### Record extracts
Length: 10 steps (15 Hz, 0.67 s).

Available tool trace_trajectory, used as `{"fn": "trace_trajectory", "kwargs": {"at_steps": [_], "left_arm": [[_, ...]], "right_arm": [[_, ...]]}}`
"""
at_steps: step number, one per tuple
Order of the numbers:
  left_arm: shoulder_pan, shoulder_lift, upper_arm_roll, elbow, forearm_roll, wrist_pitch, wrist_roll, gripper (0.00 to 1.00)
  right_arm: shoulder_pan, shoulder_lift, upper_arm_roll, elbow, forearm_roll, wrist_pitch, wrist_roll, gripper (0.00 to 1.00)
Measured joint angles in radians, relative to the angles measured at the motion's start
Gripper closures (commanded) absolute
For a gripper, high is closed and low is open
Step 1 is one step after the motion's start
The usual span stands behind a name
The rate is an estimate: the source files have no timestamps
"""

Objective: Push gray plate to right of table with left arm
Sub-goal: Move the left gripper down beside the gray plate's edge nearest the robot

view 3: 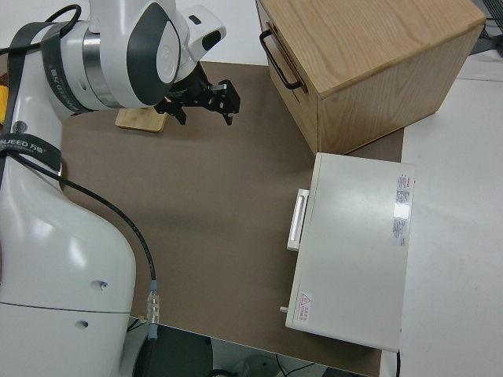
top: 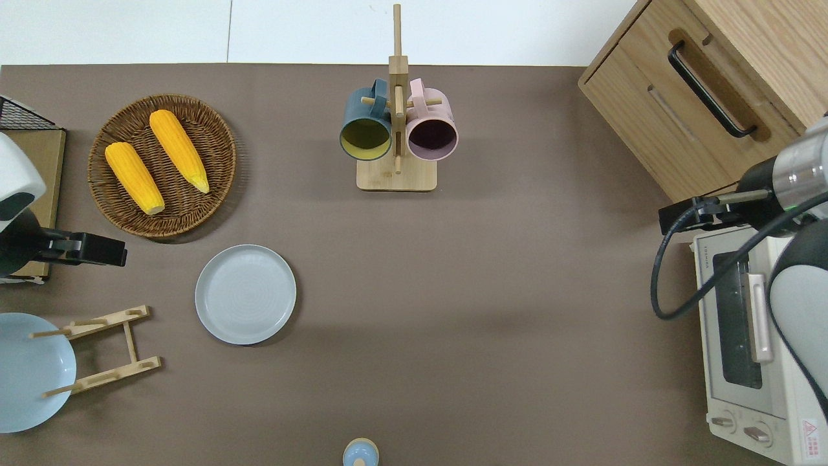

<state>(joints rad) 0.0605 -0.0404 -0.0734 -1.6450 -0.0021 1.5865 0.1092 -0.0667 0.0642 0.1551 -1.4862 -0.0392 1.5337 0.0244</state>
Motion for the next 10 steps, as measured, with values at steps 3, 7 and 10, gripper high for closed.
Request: {"fn": "trace_trajectory", "kwargs": {"at_steps": [3, 7, 10], "left_arm": [[0.000, 0.000, 0.000, 0.000, 0.000, 0.000, -0.001, 0.00], [0.000, -0.001, 0.000, -0.001, 0.000, -0.001, -0.001, 0.00], [0.000, -0.004, 0.000, -0.017, 0.000, -0.002, -0.002, 0.00]], "right_arm": [[0.000, 0.000, 0.000, 0.000, 0.000, 0.000, 0.000, 0.017], [0.000, 0.000, 0.000, 0.000, 0.000, 0.000, 0.000, 0.017], [0.000, 0.000, 0.000, 0.000, 0.000, 0.000, 0.000, 0.017]]}}
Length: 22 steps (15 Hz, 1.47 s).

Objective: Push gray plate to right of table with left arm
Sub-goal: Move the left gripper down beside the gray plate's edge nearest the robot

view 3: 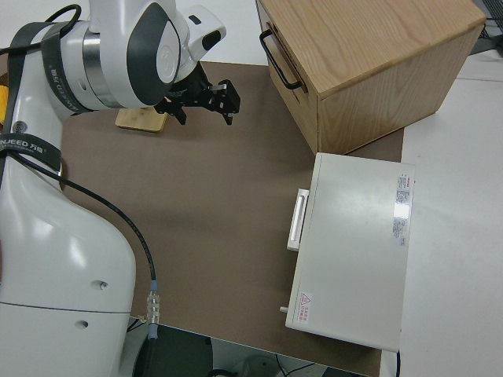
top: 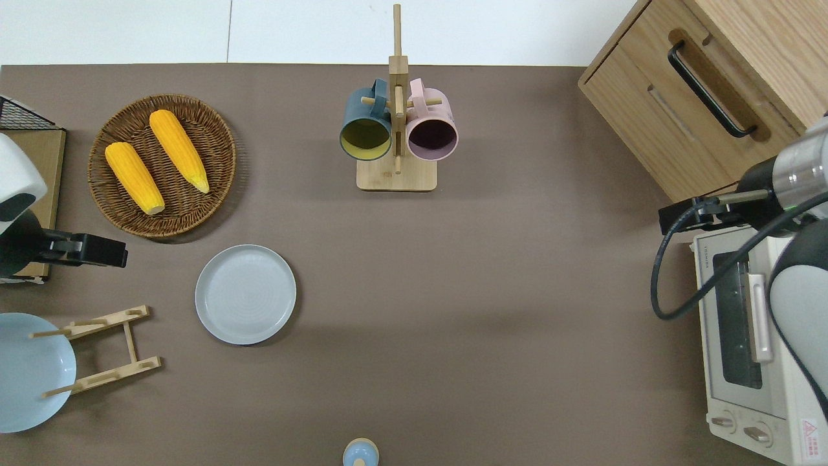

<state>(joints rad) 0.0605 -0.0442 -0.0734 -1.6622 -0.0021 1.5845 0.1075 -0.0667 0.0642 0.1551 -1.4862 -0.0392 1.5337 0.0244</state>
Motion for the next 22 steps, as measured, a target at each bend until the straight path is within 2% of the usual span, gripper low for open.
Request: {"fn": "trace_trajectory", "kwargs": {"at_steps": [5, 22], "left_arm": [[0.000, -0.011, -0.001, -0.072, 0.000, 0.016, -0.026, 0.00], [0.000, -0.098, 0.000, -0.529, -0.028, 0.426, -0.036, 0.00]], "right_arm": [[0.000, 0.000, 0.000, 0.000, 0.000, 0.000, 0.000, 0.017], [0.000, 0.000, 0.000, 0.000, 0.000, 0.000, 0.000, 0.017]]}}
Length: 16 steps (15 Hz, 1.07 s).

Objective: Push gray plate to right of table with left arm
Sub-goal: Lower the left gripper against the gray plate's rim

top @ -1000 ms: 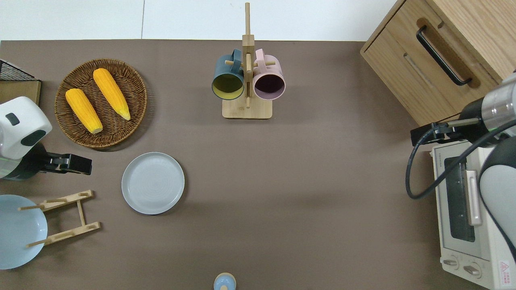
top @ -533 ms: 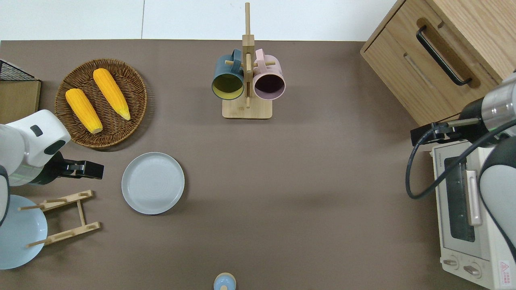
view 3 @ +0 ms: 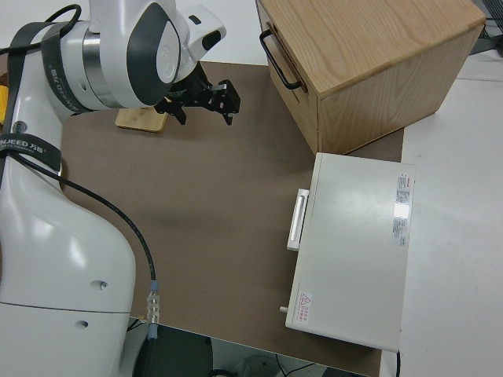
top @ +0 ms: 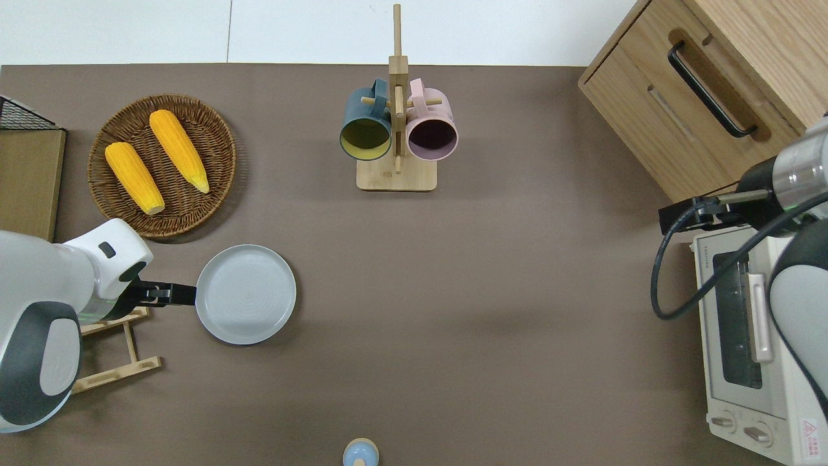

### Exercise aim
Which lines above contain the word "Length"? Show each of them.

### Answer area
Length: 10 steps (15 Hz, 0.67 s).
Length: 22 steps (15 Hz, 1.47 s).
Length: 16 steps (15 Hz, 1.07 s).

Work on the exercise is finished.